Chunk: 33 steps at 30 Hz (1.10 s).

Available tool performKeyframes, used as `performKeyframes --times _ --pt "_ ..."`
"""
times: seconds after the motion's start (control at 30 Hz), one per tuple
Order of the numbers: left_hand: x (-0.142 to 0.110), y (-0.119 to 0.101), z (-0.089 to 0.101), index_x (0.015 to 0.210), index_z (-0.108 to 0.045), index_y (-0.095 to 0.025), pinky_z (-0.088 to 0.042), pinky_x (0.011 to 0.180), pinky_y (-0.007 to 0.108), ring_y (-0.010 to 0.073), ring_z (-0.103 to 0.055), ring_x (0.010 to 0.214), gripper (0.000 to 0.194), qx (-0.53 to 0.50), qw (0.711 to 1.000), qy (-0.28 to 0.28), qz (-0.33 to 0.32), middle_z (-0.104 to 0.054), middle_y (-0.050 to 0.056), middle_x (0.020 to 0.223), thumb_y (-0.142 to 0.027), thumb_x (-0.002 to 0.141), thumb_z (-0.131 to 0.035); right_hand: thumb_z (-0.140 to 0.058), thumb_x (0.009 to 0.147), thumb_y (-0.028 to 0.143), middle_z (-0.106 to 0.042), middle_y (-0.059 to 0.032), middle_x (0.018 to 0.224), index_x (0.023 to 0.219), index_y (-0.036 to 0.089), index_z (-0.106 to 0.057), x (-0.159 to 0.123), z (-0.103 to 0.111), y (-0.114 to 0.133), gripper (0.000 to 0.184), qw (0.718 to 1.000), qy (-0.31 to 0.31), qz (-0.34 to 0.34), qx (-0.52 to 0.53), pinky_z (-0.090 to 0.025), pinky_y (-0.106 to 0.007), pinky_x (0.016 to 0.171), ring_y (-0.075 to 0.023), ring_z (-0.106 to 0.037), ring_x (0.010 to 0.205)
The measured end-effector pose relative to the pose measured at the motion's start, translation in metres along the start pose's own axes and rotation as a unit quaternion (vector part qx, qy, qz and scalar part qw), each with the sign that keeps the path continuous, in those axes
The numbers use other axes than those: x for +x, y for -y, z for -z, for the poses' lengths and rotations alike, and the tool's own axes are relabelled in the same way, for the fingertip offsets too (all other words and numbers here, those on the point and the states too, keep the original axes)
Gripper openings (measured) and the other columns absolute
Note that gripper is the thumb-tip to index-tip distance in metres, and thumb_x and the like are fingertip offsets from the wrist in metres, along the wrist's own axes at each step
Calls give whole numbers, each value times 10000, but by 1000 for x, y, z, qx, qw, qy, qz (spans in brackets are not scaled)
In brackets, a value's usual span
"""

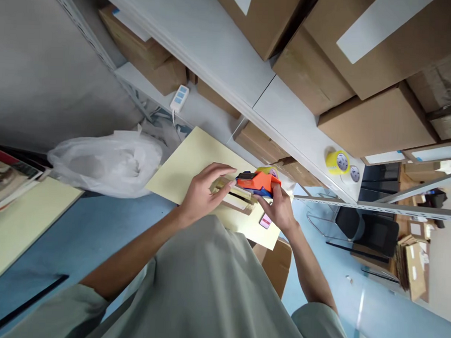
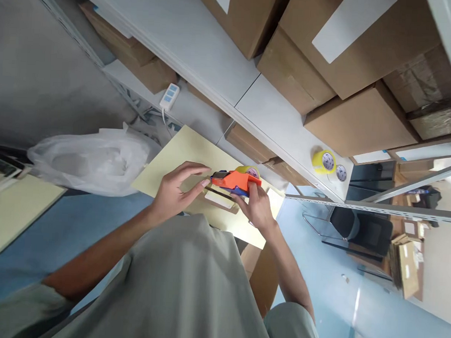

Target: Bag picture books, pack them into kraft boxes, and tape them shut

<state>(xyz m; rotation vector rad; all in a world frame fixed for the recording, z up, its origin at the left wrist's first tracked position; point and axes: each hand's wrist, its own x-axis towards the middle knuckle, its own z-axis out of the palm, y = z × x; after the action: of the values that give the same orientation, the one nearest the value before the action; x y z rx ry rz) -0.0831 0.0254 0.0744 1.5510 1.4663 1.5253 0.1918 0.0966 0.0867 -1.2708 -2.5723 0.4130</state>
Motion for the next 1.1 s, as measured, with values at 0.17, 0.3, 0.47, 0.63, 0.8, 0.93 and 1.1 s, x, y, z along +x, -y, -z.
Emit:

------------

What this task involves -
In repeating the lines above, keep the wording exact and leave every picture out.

Response -
Chunk: 33 steps at 30 Hz (1.10 s).

Available tool performKeyframes, used as `performKeyframes --times _ --pt "_ ..."`
"""
times: seconds after the motion's start (control at 30 Hz), one per tuple
Order of the numbers: left_hand: x (-0.142 to 0.110), y (-0.119 to 0.101), z (-0.089 to 0.101), index_x (0.015 to 0.210), index_z (-0.108 to 0.045), index_y (-0.095 to 0.025), pinky_z (-0.088 to 0.042), pinky_x (0.011 to 0.180), pinky_y (-0.007 to 0.108), ring_y (-0.010 to 0.073), ring_z (-0.103 to 0.055), ring_x (0.010 to 0.214), gripper (0.000 to 0.194), qx (-0.53 to 0.50), qw (0.711 to 1.000), qy (-0.28 to 0.28), qz (-0.33 to 0.32), middle_z (-0.104 to 0.054), middle_y (-0.050 to 0.056), middle_x (0.020 to 0.223), thumb_y (-0.142 to 0.027), thumb_x (-0.002 to 0.141), thumb_z (-0.131 to 0.035); right_hand: thumb_z (-0.140 to 0.058), thumb_x (0.009 to 0.147), thumb_y (-0.028 to 0.143), middle_z (-0.106 to 0.042), middle_y (-0.059 to 0.032), middle_x (0.018 to 0.224), index_x (0.023 to 0.219), index_y (-0.036 to 0.089), index_z (-0.106 to 0.057), x (-0.159 to 0.123), z (-0.103 to 0.111), y (-0.114 to 0.133), gripper (0.000 to 0.184), qw (0.718 to 1.000), qy (-0.31 to 0.31), qz (-0.34 to 0.34), qx (-0.52 to 0.53), pinky_z (-0.090 to 0.025), pinky_y (-0.106 to 0.007), pinky_x (0.016 to 0.171), ring_y (-0.075 to 0.023), ring_z (-0.106 to 0.037), ring_x (0.010 to 0.205)
The measured end-effector pose relative to the pose measured at the motion's start, translation in metres along the start pose's own axes and rotation as a unit quaternion (vector part qx, qy, qz and scalar part qw), each with the sign that keeps the path continuous, in those axes
The numbers use other axes than those: x for +x, y for -y, z for -z, for the poses' lengths and rotations alike, and the tool's own axes are relabelled in the same way, for the fingertip offsets too (all other words and numbers here, those on the point and the states too, keep the original axes)
Gripper openings (measured) and the other columns absolute
Note that gripper is the thumb-tip to index-tip distance in metres, and thumb_x and the like are fingertip offsets from the wrist in metres, along the wrist's own axes at each step
Calls give whole numbers, each value times 10000, but by 1000 for x, y, z, qx, qw, qy, qz (spans in brackets are not scaled)
In brackets, a value's usual span
"""


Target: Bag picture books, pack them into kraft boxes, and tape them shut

<state>(xyz m; rotation vector rad; all in a world frame fixed for the recording, z up, its origin at the left wrist's first tracked position; point and axes: each hand's wrist, its own x-axis towards the middle knuckle, its own z-axis out of the palm, y = z × x; after the action: of the values that give the same orientation, the one nearest the value before the action; x y z rx ry rz) -0.0831 0.0254 0.0744 1.5510 1.4663 1.5253 0.1918 0.0966 0.0867 -1.2708 -2.5723 0.4130</state>
Motion for the next 1.1 s, as measured, with values at 0.17, 0.3, 0.47, 0.63, 0.8, 0.93 and 1.1 s, x, y, z along +x, -y, -z.
Emit:

For this exercise, nothing more remains to be done.